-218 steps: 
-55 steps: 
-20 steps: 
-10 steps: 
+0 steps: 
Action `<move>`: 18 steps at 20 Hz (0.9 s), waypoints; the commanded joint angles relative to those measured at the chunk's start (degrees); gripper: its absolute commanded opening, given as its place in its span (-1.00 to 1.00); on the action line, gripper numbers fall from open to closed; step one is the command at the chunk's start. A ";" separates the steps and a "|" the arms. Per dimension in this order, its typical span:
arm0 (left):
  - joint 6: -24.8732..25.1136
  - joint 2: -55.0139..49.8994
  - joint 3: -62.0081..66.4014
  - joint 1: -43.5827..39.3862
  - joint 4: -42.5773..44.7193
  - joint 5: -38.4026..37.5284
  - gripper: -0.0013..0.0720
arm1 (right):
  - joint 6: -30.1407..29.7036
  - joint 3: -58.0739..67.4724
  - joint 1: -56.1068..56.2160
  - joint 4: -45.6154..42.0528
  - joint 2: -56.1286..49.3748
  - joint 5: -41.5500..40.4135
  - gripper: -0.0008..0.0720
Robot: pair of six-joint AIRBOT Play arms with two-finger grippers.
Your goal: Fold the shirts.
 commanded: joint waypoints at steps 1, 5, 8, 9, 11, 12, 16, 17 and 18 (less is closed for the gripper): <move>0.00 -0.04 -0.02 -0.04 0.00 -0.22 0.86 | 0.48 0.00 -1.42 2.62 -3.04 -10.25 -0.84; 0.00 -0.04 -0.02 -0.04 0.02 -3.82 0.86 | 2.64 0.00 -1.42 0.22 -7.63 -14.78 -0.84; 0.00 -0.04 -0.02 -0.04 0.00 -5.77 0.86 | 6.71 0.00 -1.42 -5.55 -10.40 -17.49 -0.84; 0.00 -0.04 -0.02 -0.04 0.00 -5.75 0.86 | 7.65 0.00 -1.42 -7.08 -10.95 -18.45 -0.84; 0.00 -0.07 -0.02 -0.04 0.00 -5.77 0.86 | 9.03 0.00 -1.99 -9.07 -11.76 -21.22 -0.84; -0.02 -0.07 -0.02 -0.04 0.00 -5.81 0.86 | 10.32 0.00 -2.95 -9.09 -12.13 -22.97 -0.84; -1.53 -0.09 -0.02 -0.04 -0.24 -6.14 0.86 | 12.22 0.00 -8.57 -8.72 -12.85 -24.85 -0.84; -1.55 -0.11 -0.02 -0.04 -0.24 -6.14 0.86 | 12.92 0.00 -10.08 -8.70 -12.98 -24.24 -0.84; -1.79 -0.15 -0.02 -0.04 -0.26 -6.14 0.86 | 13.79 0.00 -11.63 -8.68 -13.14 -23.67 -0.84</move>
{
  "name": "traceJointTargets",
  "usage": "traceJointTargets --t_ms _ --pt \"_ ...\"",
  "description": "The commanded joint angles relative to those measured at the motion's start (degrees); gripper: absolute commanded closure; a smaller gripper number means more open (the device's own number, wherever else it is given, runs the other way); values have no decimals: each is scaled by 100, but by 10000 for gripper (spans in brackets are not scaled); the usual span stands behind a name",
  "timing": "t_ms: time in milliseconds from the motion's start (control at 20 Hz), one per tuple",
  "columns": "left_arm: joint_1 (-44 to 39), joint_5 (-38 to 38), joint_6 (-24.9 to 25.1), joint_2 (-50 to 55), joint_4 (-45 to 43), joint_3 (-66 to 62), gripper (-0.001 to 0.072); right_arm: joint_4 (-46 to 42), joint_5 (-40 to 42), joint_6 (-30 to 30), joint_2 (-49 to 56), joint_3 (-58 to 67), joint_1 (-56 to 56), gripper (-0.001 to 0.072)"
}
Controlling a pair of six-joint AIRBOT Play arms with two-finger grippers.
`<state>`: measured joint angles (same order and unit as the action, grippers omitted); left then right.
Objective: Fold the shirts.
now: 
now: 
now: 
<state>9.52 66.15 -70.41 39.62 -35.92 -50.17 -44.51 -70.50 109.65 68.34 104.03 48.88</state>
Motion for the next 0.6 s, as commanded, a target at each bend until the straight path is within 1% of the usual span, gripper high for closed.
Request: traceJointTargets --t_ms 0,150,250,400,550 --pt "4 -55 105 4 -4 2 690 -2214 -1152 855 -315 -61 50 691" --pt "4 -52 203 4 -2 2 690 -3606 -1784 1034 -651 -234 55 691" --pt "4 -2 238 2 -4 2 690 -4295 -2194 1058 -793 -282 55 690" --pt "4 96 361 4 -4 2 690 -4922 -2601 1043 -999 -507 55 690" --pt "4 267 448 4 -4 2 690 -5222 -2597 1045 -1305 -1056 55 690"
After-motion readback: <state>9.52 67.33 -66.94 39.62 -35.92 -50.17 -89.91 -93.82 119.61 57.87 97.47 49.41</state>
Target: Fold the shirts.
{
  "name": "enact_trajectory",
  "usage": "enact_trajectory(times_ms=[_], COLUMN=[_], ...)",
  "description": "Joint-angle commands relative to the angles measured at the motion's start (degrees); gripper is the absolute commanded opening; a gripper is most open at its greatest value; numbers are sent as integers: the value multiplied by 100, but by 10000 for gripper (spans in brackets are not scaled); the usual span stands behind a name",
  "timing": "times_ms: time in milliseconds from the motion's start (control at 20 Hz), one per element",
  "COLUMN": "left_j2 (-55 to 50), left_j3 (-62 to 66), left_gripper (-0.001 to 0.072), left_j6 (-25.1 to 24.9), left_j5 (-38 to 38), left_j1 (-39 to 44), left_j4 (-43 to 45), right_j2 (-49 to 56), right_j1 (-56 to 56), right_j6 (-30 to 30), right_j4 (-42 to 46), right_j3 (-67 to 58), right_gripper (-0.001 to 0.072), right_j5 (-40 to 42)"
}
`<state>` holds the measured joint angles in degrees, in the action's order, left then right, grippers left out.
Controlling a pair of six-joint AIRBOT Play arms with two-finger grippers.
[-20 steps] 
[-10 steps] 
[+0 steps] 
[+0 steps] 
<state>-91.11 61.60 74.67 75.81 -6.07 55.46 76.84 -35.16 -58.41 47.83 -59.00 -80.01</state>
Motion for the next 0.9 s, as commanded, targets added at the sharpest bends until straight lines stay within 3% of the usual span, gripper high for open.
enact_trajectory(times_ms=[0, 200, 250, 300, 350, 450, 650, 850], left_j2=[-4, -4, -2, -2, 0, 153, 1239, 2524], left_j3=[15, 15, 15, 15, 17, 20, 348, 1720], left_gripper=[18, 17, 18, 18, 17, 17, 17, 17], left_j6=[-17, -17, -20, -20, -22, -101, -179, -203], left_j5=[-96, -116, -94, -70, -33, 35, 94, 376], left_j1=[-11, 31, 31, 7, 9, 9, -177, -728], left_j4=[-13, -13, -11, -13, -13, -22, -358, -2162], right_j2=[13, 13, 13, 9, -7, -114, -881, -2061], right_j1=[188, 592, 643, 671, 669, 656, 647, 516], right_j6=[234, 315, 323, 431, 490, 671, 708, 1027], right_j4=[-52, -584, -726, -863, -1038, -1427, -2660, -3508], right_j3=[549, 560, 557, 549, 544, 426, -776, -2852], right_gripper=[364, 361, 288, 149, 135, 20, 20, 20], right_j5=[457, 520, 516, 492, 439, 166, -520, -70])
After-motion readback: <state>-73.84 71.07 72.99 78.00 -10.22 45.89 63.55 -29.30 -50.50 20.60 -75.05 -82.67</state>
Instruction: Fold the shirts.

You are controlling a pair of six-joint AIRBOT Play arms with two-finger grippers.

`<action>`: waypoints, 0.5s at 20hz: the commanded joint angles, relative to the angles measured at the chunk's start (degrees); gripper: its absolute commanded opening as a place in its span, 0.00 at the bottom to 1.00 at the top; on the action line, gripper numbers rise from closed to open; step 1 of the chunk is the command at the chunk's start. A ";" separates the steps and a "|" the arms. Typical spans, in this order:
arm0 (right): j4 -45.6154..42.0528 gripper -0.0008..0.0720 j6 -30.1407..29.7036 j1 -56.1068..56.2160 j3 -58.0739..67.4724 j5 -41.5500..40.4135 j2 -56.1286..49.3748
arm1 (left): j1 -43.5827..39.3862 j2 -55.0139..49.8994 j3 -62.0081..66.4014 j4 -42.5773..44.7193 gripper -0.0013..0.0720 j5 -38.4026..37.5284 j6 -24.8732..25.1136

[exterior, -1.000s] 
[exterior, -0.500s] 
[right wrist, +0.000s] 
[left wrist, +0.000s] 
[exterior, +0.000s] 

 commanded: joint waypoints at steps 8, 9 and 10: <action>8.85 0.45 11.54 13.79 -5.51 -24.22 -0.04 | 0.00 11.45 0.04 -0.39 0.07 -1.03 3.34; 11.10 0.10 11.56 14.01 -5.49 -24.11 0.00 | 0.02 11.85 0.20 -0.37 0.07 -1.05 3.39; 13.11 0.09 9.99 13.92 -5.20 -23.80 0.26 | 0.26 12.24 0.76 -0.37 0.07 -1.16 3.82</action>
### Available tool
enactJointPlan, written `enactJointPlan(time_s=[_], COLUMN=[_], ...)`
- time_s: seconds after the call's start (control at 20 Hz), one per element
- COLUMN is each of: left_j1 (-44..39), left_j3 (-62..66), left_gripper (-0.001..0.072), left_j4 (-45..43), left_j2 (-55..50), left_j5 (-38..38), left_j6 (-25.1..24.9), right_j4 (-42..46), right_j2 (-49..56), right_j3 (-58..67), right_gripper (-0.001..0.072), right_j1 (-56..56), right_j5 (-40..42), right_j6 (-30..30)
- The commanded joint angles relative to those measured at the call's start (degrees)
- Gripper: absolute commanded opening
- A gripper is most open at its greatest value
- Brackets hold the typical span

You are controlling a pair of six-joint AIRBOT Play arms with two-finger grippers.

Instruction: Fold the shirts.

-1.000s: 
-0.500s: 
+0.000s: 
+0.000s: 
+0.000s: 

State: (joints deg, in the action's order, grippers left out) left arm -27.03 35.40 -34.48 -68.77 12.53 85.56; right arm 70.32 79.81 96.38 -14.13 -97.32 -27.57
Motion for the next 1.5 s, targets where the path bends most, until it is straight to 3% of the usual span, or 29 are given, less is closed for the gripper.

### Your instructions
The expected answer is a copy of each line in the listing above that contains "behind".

### Response for this exercise
  "description": "The commanded joint angles relative to those measured at the motion's start (degrees); gripper: absolute commanded closure; a smaller gripper number means more open (the device's own number, wherever else it is given, runs the other way); values have no decimals: each is scaled by 100, but by 10000 for gripper (spans in brackets are not scaled); the usual span stands behind a name",
  "description": "Joint-angle commands relative to the angles measured at the motion's start (degrees); gripper is the absolute commanded opening; a gripper is most open at its greatest value; numbers are sent as integers: the value multiplied by 100, but by 10000 for gripper (spans in brackets are not scaled); the usual span stands behind a name",

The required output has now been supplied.